Task instructions:
Please copy, exactly as they appear below, the lines from the one containing "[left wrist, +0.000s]" through the one containing "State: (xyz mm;".

Exercise inputs:

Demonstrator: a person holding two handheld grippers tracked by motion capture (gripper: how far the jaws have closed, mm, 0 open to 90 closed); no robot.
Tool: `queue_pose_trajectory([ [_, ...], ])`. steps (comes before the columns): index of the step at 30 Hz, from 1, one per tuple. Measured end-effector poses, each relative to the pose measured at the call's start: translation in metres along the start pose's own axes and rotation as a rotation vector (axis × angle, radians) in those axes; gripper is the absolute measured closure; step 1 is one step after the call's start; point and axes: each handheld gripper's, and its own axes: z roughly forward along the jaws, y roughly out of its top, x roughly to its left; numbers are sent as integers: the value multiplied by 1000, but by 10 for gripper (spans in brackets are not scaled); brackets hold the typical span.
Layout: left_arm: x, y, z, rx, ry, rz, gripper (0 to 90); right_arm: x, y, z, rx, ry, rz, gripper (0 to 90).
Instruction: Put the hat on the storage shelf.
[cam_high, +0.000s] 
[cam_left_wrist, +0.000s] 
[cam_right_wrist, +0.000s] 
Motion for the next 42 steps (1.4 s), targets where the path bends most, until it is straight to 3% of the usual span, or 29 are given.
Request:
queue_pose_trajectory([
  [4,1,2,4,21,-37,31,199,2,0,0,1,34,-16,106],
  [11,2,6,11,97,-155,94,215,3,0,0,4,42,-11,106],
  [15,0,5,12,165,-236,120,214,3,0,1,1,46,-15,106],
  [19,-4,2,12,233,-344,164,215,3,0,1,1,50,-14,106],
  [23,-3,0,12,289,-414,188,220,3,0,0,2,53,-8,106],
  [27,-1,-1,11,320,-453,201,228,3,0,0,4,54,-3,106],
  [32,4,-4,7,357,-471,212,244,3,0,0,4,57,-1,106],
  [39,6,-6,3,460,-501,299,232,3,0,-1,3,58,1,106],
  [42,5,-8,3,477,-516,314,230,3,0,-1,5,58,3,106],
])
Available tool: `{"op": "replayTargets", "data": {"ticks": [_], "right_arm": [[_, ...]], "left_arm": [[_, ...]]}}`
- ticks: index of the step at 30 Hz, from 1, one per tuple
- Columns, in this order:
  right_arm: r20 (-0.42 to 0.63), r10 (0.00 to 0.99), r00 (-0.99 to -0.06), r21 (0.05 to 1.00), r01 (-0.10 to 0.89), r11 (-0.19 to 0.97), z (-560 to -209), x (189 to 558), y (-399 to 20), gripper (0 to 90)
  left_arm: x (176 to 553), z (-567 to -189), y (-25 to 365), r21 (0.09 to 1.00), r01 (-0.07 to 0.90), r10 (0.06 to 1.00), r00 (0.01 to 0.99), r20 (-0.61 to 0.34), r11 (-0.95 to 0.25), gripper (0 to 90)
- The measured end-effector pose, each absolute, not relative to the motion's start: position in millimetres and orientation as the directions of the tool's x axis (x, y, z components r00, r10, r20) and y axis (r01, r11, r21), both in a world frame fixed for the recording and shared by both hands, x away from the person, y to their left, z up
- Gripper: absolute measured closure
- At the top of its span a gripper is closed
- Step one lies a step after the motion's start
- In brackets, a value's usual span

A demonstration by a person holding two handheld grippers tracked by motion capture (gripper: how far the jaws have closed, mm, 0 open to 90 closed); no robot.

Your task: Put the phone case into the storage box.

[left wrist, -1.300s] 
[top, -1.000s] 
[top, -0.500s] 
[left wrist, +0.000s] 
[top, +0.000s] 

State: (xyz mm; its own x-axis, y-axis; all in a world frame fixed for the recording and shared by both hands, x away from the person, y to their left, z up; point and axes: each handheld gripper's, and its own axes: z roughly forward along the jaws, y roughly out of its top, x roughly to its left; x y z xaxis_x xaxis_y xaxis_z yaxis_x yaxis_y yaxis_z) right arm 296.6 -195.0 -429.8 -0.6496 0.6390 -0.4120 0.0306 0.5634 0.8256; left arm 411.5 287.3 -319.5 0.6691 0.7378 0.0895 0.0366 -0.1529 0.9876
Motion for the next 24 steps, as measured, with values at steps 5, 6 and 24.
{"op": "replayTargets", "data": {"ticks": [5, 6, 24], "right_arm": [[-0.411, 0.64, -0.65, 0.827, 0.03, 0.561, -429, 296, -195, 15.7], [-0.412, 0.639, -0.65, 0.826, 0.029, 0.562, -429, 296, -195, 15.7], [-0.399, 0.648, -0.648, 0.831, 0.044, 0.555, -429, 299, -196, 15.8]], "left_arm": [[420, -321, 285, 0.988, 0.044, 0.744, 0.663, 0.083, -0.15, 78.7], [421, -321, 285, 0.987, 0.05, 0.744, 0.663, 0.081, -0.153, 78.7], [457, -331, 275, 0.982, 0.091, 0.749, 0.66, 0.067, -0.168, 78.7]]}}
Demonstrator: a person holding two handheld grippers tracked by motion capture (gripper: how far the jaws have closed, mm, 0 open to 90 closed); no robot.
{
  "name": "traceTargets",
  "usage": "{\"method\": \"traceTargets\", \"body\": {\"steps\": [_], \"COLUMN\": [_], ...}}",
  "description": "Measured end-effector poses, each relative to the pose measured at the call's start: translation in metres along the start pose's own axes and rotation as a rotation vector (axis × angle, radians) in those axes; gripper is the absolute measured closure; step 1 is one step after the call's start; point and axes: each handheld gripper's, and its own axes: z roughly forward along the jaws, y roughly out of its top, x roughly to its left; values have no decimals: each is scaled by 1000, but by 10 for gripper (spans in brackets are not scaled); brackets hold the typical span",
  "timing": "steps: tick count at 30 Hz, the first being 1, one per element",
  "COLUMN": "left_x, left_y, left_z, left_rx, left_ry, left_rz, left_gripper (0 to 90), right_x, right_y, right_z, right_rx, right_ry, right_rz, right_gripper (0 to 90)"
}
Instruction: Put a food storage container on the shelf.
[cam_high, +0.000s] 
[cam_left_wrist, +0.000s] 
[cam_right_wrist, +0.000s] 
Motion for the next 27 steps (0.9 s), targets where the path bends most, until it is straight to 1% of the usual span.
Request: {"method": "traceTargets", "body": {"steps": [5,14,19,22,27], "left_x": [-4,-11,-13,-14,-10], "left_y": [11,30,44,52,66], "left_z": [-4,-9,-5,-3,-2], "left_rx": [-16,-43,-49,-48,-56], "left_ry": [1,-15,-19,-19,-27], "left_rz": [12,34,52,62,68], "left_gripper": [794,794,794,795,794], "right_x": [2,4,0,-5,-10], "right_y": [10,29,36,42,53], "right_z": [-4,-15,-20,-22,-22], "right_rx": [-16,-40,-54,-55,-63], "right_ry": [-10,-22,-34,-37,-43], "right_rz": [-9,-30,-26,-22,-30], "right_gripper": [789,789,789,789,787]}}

Exercise answer:
[left wrist, +0.000s] 
[top, +0.000s] 

State: (xyz mm; its own x-axis, y-axis; all in a world frame fixed for the recording and shared by both hands, x away from the person, y to their left, z up; point and axes: each handheld gripper's, and its own axes: z roughly forward along the jaws, y roughly out of its top, x roughly to its left; x y z xaxis_x xaxis_y xaxis_z yaxis_x yaxis_y yaxis_z) right arm 296.6 -195.0 -429.8 -0.6496 0.6390 -0.4120 0.0306 0.5634 0.8256; left arm 411.5 287.3 -319.5 0.6691 0.7378 0.0895 0.0366 -0.1529 0.9876

Nothing further is required by the exercise.